Task prompt:
Could every line below be transcribed exactly, with the pictures dropped?
BEGIN Provided data
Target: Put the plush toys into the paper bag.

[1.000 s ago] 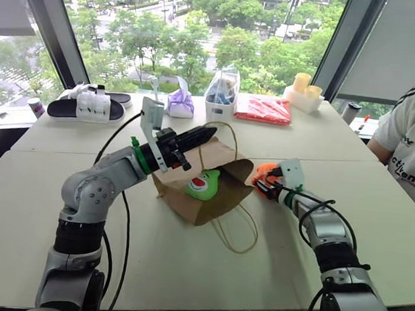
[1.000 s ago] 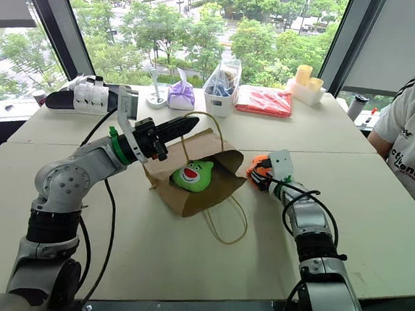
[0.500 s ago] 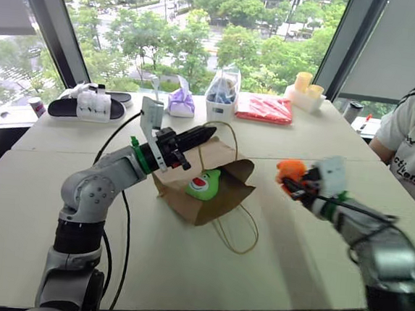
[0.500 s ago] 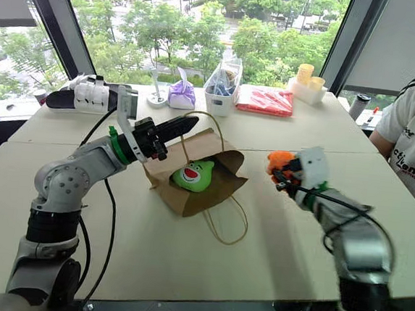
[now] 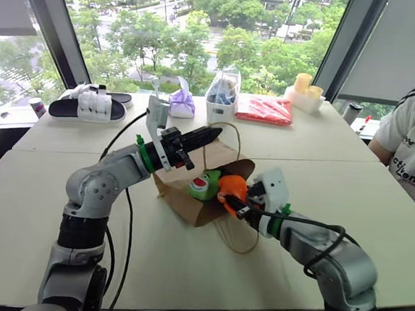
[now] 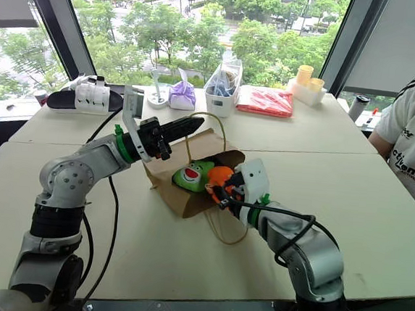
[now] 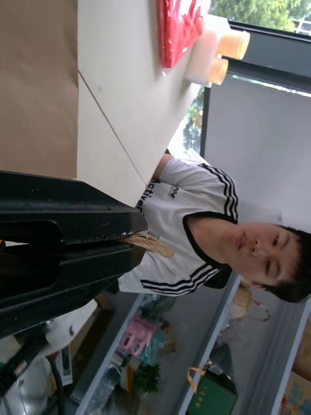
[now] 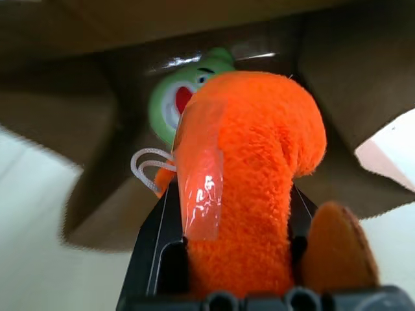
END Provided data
Written response:
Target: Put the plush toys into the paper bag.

[1.000 s ago] 
[1.000 s ago] 
[0.500 s ago] 
[0.500 s ago] 
[now] 
[now] 
[now] 
[now] 

Nothing more remains to be added to this answer.